*Exercise description*: Answer with the number of lines in the records that contain "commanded" and with nothing else.

*Extracted data entries*:
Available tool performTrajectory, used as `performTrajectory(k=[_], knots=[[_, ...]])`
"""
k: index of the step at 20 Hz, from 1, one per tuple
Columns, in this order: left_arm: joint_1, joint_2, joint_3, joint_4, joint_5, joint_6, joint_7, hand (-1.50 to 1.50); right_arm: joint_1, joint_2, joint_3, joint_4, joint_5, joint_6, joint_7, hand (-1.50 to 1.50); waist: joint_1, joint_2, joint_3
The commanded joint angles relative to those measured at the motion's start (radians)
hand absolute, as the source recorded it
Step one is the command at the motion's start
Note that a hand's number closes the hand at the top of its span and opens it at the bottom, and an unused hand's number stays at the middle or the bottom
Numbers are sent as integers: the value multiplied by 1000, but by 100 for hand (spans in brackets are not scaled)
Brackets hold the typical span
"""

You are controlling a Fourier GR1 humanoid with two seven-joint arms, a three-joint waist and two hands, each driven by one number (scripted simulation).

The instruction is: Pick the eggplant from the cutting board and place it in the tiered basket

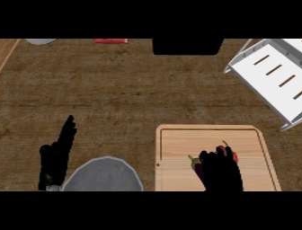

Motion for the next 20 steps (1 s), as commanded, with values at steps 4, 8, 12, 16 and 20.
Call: performTrajectory(k=[4,8,12,16,20], knots=[[-48,2,26,1,-10,-21,59,0,27,62,2,73,51,-4,8,150,-1,8,4],[-10,-6,11,9,-22,-36,30,0,-60,15,13,203,138,-41,-127,150,4,9,4],[23,-31,17,-12,-22,1,-2,0,48,-114,-261,44,51,-121,-123,150,-21,6,5],[23,-48,15,14,-38,26,-24,0,71,-166,-558,91,-61,-214,-145,150,-42,11,6],[13,-10,49,41,-10,-27,-37,0,120,-218,-712,62,-122,-330,-241,150,-29,7,5]])
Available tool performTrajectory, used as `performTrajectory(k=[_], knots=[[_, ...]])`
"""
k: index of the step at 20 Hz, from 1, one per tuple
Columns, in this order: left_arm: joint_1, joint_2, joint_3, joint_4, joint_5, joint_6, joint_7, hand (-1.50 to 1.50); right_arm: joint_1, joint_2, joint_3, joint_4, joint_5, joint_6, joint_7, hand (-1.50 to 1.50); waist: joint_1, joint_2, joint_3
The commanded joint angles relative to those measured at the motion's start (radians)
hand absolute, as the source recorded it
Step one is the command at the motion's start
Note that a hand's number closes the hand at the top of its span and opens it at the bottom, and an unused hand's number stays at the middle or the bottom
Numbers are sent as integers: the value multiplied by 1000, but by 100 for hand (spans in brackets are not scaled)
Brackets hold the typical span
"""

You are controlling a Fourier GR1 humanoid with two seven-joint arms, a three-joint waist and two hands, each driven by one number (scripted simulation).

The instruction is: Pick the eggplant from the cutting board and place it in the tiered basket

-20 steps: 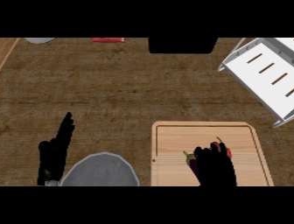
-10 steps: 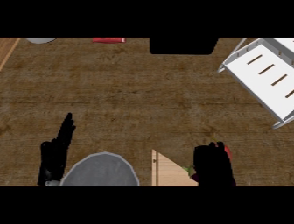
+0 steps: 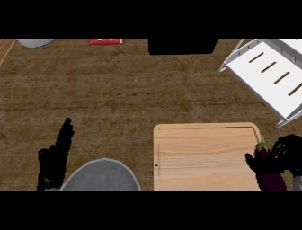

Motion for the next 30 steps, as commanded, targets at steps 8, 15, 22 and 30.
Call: performTrajectory(k=[8,15,22,30], knots=[[29,-19,-22,-11,-22,13,34,0,14,-28,-373,-345,-186,-127,60,150,-2,-2,0],[28,-29,-46,-56,-37,10,71,0,-60,-152,-491,-631,-196,-20,180,150,18,3,0],[14,10,23,10,-4,-55,6,0,-267,-337,-555,-602,-306,173,330,150,31,8,0],[-14,-61,-10,70,-58,-9,-34,0,-499,-405,-492,-286,-268,99,290,150,43,12,0]])
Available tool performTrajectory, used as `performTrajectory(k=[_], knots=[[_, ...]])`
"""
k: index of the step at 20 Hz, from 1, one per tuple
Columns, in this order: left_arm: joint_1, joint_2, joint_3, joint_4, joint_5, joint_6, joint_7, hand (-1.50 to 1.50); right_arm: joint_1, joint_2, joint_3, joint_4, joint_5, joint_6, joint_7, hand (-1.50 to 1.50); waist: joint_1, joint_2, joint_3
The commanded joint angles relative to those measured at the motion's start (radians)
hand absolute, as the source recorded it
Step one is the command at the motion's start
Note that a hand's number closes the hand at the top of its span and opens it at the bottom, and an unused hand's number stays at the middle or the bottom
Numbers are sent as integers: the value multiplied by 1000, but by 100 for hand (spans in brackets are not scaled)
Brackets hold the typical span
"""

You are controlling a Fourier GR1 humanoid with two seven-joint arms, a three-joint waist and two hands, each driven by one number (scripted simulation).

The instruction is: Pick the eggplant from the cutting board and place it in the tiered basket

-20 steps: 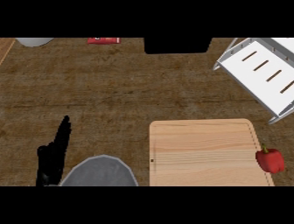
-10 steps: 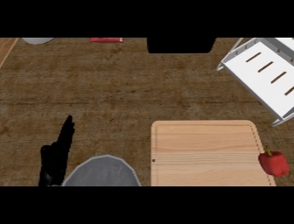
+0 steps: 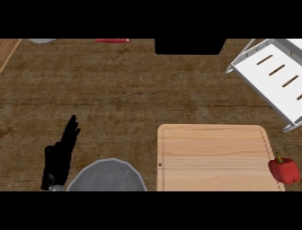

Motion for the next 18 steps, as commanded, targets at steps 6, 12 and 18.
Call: performTrajectory(k=[6,12,18], knots=[[-40,-6,19,32,9,-26,31,0,-245,-30,101,391,98,-73,0,150,11,6,-2],[-31,-32,0,35,-35,5,19,0,-304,-40,94,698,103,-160,-251,150,6,7,-1],[0,-15,14,-19,-17,-27,34,0,-440,-8,186,927,169,-214,-310,150,12,7,-1]])
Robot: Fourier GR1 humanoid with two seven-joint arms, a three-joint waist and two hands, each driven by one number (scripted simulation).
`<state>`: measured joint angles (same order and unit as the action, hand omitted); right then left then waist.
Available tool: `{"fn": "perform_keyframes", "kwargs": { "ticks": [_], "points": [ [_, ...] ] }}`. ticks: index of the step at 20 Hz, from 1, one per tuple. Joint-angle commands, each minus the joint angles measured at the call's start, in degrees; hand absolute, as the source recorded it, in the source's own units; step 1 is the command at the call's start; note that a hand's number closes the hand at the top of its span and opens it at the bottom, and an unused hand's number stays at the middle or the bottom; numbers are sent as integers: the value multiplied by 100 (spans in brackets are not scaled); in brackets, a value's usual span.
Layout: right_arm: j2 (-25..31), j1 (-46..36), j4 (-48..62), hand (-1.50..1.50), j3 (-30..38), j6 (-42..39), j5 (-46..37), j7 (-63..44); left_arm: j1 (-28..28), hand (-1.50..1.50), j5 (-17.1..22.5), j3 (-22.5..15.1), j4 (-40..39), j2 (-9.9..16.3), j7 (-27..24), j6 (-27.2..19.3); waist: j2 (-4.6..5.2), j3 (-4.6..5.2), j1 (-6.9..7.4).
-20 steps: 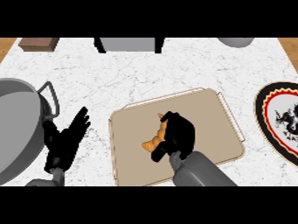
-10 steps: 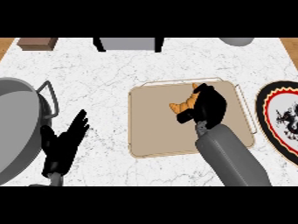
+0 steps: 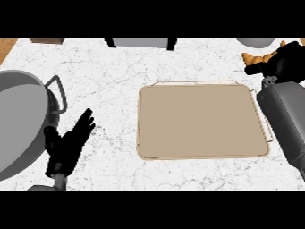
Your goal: Pick the croissant from the tray and place it in the plate
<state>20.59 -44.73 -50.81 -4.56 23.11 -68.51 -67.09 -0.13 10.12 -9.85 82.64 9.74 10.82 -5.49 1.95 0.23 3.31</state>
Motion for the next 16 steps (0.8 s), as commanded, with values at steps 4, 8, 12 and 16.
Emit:
{"fn": "perform_keyframes", "kwargs": {
  "ticks": [4,8,12,16],
  "points": [
    [536,-718,494,150,913,874,-1297,-1797,201,0,-12,-72,25,-44,113,29,11,-10,95],
    [507,-492,476,150,1490,1514,-1849,-1802,219,0,-67,-7,-78,-48,113,-83,12,-34,-29],
    [486,-416,336,150,1968,1908,-2569,-1804,165,0,5,38,-119,4,68,23,-7,-27,-15],
    [311,69,299,150,2645,2062,-3259,-1806,67,0,-109,-75,-88,-167,94,-181,-47,-35,-133]
  ]
}}
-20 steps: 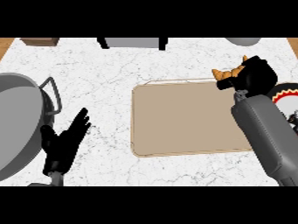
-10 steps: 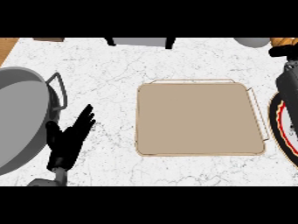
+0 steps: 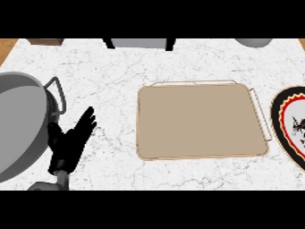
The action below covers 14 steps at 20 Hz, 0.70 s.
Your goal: Pick the croissant from the tray and place it in the plate
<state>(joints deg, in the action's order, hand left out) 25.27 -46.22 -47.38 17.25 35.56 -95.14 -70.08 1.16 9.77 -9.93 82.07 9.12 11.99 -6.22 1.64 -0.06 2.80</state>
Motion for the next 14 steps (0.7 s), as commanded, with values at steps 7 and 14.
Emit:
{"fn": "perform_keyframes", "kwargs": {
  "ticks": [7,14],
  "points": [
    [-382,945,-582,150,1714,1216,-1712,-1508,-89,0,-56,21,107,16,6,-77,-67,-13,-172],
    [-965,1682,-1015,150,2687,1980,-2319,-1429,-46,0,48,191,-30,49,45,-47,-90,-9,-203]
  ]
}}
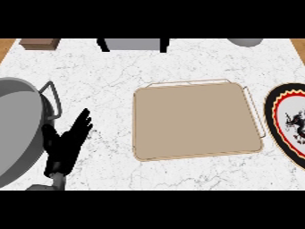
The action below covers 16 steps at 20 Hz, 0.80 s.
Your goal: Pick the croissant from the tray and place it in the plate
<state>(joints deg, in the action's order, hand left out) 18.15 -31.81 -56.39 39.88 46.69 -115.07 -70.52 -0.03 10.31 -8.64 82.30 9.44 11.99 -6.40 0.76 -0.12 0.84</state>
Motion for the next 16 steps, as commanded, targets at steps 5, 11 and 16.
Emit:
{"fn": "perform_keyframes", "kwargs": {
  "ticks": [5,11,16],
  "points": [
    [-648,382,-414,150,970,1318,-458,-1097,-57,0,-15,-94,61,-101,130,-10,-35,0,0],
    [-571,160,1043,-150,1791,956,1596,-120,137,0,32,120,-58,119,103,134,-37,-10,-24],
    [351,244,2138,-150,1512,2026,3442,1497,-128,0,113,176,-39,75,-8,195,-44,-16,-3]
  ]
}}
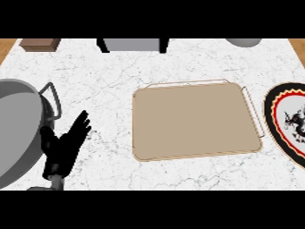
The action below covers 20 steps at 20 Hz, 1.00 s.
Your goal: Pick the croissant from the tray and place it in the plate
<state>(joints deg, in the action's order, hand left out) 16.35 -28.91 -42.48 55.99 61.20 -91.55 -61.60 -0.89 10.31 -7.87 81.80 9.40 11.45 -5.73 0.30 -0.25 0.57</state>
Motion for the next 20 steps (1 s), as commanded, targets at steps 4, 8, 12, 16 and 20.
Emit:
{"fn": "perform_keyframes", "kwargs": {
  "ticks": [4,8,12,16,20],
  "points": [
    [338,51,366,-150,-490,1522,1601,1245,-70,0,-46,20,-129,-18,-197,74,4,-6,25],
    [-159,201,-367,-150,-619,2262,1768,1343,82,0,49,105,18,47,141,81,-28,14,-40],
    [-747,789,-1279,-150,-844,2423,2290,1495,55,0,-23,38,52,-48,190,6,-48,19,-99],
    [-1246,1281,-2618,-150,-1700,2249,2837,1557,40,0,-16,143,-28,23,140,50,-79,30,-171],
    [-1612,2288,-3368,-150,-2841,2413,3334,1428,-160,0,-82,129,-137,6,-182,154,-63,27,-107]
  ]
}}
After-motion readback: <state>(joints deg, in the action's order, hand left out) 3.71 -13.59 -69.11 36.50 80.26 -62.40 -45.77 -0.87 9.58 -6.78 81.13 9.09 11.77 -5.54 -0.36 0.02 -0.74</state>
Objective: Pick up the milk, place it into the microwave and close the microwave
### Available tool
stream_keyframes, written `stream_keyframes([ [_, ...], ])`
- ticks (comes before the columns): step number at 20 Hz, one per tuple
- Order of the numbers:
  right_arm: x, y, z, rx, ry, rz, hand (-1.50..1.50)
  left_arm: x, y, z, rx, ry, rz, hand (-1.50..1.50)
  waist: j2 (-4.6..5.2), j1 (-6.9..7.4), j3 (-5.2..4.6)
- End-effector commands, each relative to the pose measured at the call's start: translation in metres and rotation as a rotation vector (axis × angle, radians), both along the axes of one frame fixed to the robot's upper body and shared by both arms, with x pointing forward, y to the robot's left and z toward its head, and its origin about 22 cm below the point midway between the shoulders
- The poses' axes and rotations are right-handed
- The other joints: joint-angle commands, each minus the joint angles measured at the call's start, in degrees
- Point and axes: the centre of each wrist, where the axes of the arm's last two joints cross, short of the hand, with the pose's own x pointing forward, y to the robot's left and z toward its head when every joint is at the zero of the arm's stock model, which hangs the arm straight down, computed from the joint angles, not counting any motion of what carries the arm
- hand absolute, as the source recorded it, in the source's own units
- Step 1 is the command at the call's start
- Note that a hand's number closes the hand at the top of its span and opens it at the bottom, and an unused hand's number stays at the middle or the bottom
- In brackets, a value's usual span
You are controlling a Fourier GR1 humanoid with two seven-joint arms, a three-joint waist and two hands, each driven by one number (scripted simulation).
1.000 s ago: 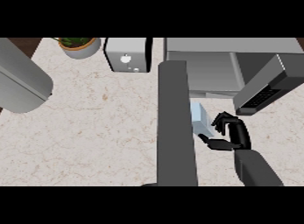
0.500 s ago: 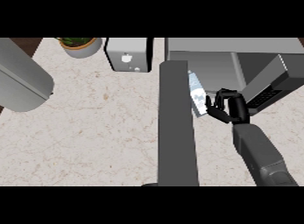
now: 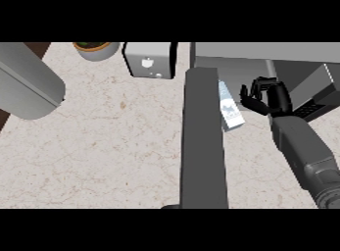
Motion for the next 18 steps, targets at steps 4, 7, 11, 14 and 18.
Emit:
stream_keyframes([
  [4, 0.014, -0.010, 0.025, -0.164, -0.017, -0.083, 1.50, 0.012, -0.002, -0.004, -0.005, -0.029, -0.027, -1.50, 0.96, 1.64, 0.05],
  [7, 0.022, -0.011, 0.038, -0.217, -0.041, -0.165, 1.50, 0.015, 0.002, -0.004, -0.006, -0.016, -0.051, -1.50, 1.36, 2.71, 0.09],
  [11, 0.031, -0.036, 0.065, -0.229, -0.044, -0.237, 1.50, 0.020, 0.001, -0.004, -0.012, -0.035, -0.039, -1.50, 2.04, 3.44, 0.14],
  [14, 0.028, -0.031, 0.058, -0.227, -0.031, -0.268, 1.50, 0.023, 0.003, 0.001, -0.012, -0.039, -0.068, -1.50, 2.47, 4.61, 0.24],
  [18, 0.031, -0.037, 0.067, -0.270, -0.053, -0.304, 1.50, 0.030, 0.004, 0.005, 0.024, -0.045, -0.061, -1.50, 3.08, 4.97, 0.29],
])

*Result*: 10